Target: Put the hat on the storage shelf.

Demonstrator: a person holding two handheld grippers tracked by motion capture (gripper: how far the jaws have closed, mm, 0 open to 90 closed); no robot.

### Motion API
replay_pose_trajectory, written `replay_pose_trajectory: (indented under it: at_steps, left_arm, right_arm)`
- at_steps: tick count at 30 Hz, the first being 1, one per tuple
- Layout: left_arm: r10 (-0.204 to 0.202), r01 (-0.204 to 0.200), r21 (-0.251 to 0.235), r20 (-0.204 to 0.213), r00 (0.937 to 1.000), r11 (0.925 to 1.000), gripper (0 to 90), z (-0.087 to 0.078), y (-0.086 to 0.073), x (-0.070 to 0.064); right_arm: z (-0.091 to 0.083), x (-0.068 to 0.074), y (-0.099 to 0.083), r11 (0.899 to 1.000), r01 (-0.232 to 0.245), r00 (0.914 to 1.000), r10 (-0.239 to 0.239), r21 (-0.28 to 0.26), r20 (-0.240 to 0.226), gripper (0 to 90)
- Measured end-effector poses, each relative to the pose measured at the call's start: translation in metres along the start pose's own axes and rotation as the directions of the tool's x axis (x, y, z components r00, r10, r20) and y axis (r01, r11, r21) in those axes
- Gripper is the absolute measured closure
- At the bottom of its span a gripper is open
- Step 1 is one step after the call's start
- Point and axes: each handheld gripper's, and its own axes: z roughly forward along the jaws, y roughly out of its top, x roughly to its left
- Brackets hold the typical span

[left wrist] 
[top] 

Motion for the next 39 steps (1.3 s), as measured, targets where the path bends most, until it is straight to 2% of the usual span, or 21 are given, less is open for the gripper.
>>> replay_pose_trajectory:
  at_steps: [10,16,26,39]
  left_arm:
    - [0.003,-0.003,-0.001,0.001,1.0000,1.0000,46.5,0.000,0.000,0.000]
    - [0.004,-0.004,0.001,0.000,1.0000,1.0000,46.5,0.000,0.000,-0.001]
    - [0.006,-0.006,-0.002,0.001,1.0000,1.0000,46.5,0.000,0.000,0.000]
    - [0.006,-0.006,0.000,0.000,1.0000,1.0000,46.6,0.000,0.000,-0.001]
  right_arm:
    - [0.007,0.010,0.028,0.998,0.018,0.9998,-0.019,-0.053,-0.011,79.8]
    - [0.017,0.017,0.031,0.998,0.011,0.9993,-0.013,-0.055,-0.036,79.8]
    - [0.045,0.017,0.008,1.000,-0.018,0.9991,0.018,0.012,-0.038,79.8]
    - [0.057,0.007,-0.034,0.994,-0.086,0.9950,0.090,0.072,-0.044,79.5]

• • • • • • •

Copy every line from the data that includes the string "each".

#### [YOUR RESPONSE]
- Measured end-effector poses, each relative to the pose measured at the call's start: translation in metres along the start pose's own axes and rotation as the directions of the tool's x axis (x, y, z components r00, r10, r20) and y axis (r01, r11, r21) in those axes
- Point and axes: each handheld gripper's, and its own axes: z roughly forward along the jaws, y roughly out of its top, x roughly to its left

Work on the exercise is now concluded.